I've been on both sides of the fence. When I was young, I had all the time in the world to dissect all the minute details within a game. If I had the ability to change everything that I didn't find realistic, I would. Basically, I needed everything to mirror what's going on in real life, otherwise it would've just felt ... off. 

But as I got older, I started to play games from a detached place, if you will. The word "detached" sounds somewhat depressing, but it's not. I still have a lot of fun with these games, but instead of constantly seeing the game as an extension of reality, I can now -- if I want to -- step back and say, "Hey, it's just a game." It doesn't mean my standards are dropping, it's just that at some point you have to draw a line in the sand. 

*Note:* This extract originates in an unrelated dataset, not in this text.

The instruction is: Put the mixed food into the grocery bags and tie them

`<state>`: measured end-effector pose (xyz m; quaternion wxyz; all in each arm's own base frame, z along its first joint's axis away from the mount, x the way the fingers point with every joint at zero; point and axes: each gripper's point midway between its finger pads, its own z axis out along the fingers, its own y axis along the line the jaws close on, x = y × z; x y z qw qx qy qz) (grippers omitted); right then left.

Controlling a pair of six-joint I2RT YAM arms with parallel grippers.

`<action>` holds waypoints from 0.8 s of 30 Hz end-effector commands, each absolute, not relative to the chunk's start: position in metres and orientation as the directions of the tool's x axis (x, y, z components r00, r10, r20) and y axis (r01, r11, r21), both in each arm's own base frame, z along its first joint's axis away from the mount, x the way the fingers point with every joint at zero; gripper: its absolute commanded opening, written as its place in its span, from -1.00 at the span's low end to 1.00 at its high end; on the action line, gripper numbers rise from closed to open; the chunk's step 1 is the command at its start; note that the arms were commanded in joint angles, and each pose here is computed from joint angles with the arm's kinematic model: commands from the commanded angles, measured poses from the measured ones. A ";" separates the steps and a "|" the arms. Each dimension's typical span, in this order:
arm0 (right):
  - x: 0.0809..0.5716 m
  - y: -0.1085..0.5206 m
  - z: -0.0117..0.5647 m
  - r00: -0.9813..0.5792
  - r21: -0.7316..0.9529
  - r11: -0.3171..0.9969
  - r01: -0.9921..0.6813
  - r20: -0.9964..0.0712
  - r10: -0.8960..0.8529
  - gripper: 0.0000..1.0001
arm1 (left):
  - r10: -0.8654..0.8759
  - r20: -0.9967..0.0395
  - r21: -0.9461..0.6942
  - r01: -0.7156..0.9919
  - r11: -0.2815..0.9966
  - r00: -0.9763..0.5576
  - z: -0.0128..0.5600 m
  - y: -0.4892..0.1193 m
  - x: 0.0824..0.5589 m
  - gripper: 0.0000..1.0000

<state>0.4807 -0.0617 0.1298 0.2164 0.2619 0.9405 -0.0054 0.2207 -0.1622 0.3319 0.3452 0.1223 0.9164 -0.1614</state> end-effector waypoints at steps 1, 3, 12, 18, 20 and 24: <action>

So my real answer then, wishy washy as it is, is that it really depends. The younger me would've said fiction, since fun to me equaled reality. But the older, though not necessarily wiser me, says fact, and that if you want total realism, go play the damn sport.

Mike Kilroy: Fiction - It's 2011 and game developers have powerful machines at their finger tips. It's not 1987 anymore. Gamers shouldn't be constricted to the gameplan limitations of the NES.

Fun in the 21st century of gaming is replicating the NFL (or any other sport for that matter) as closely as possible. That means accurate player models, gameplay, scores and statistics. I don't want to go into a game having to hold myself back for the sake of realism. I want a game that makes it tough, but realistic, on me.

While I agree some gamers focus too much on the minutiae -- is Troy Polamalu's hair long enough -- most simply are beyond the Tecmo Bowl days of running a cyber Bo Jackson around the screen for five minutes, giggling all the while. Realism is where my fun begins.


Christmas cheer? No with some of our staff members!

Phil Varckette: Fiction - I agree with Mike. In this era of sports gaming, and the next era looming, there is no reason why we should have to make concessions. 

One thing that Dustin mentions is how gaming is supposed to take you into a world where you accomplish things a mere mortal could not. I disagree with this. To me, fun is that character doing what he is supposed to do, and doing it in a realistic fashion. 

I am just one of those gamers who believes the more realistic the game plays, the more fun it is. If any given player in NBA 2K12 averages 13 points per game, then he should score somewhere around that number every game, with very few exceptions. 

There is nothing wrong with fun; all games should be fun, even the most realistic games. I just prefer my fun with a large side of sim.

Glenn Wigmore: Fiction - I'd say that it would be presumptuous of any one person to decide how gamers should “have fun.” If people like to focus on the minutiae in their sports games, then that's their prerogative. I would couch my comments in the context of a casual observation that gamers are becoming a bit more cynical these days, but that's just an anecdotal reflection of the times.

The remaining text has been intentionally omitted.